## WHAT IS EXPECTED
Could every line of the listing be output exactly, with the pictures skipped?

## RECORDED DATA
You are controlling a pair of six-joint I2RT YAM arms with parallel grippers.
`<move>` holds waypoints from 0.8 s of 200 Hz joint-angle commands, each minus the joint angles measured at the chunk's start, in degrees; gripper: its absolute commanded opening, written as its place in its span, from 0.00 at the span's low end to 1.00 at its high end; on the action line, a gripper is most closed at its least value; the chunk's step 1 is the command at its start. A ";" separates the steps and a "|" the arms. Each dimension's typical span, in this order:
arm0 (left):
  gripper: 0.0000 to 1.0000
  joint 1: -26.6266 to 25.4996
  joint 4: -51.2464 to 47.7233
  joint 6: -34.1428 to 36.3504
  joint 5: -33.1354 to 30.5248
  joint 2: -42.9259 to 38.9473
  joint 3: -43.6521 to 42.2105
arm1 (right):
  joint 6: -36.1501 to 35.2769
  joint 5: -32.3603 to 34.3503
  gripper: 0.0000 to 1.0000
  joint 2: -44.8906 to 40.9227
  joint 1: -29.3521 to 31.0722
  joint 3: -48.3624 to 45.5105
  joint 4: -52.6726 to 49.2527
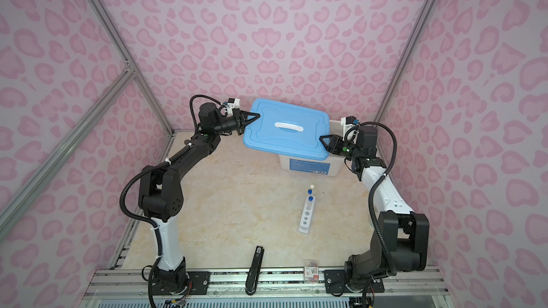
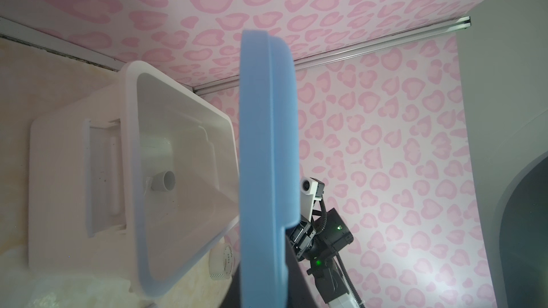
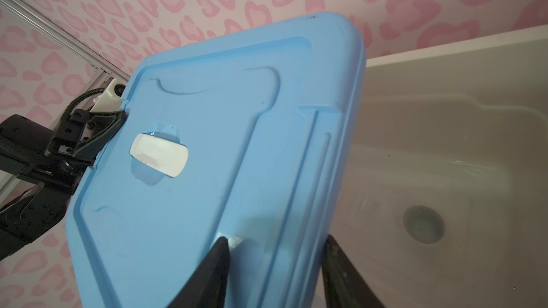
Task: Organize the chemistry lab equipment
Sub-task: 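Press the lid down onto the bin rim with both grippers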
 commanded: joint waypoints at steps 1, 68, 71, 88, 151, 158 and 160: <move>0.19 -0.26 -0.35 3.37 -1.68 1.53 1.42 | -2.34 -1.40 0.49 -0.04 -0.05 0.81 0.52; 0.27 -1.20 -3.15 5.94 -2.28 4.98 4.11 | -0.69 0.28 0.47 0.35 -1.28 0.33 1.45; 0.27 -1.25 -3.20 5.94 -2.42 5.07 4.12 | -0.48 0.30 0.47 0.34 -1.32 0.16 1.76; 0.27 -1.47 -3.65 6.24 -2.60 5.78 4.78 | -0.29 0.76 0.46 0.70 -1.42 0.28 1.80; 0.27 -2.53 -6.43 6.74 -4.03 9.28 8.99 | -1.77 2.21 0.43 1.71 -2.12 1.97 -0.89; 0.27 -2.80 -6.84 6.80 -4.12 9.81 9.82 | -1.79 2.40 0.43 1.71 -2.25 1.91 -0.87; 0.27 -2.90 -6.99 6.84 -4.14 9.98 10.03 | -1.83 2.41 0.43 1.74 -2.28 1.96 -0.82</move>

## TASK SOLUTION
You are controlling a pair of six-joint I2RT YAM arms with parallel grippers.
`<move>` holds waypoints from 0.8 s of 200 Hz joint-angle commands, each minus the joint angles measured at the chunk's start, in degrees; gripper: its absolute commanded opening, written as its place in its span, from 0.00 at the span's low end to 1.00 at its high end; on the action line, a gripper is most closed at its least value; the chunk's step 1 is the command at its start. A ";" separates the steps and a "|" the arms. Each dimension's typical span, in this order:
arm0 (left):
  gripper: 0.0000 to 1.0000
  joint 1: -26.6266 to 25.4996
  joint 4: -51.2464 to 47.7233
  joint 6: -34.1428 to 36.3504
  joint 5: -33.1354 to 30.5248
  joint 2: -42.9259 to 38.9473
  joint 3: -43.6521 to 42.2105
arm1 (right):
  joint 6: -36.1501 to 35.2769
  joint 5: -32.3603 to 34.3503
  gripper: 0.0000 to 1.0000
  joint 2: -44.8906 to 40.9227
  joint 1: -29.3521 to 31.0722
  joint 3: -48.3624 to 45.5105
  joint 4: -52.6726 to 49.2527
Task: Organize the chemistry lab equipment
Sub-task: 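Press the lid down onto the bin rim with both grippers
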 commanded: joint waypoints at steps 1, 68, 71, 88, 151, 158 and 160: <move>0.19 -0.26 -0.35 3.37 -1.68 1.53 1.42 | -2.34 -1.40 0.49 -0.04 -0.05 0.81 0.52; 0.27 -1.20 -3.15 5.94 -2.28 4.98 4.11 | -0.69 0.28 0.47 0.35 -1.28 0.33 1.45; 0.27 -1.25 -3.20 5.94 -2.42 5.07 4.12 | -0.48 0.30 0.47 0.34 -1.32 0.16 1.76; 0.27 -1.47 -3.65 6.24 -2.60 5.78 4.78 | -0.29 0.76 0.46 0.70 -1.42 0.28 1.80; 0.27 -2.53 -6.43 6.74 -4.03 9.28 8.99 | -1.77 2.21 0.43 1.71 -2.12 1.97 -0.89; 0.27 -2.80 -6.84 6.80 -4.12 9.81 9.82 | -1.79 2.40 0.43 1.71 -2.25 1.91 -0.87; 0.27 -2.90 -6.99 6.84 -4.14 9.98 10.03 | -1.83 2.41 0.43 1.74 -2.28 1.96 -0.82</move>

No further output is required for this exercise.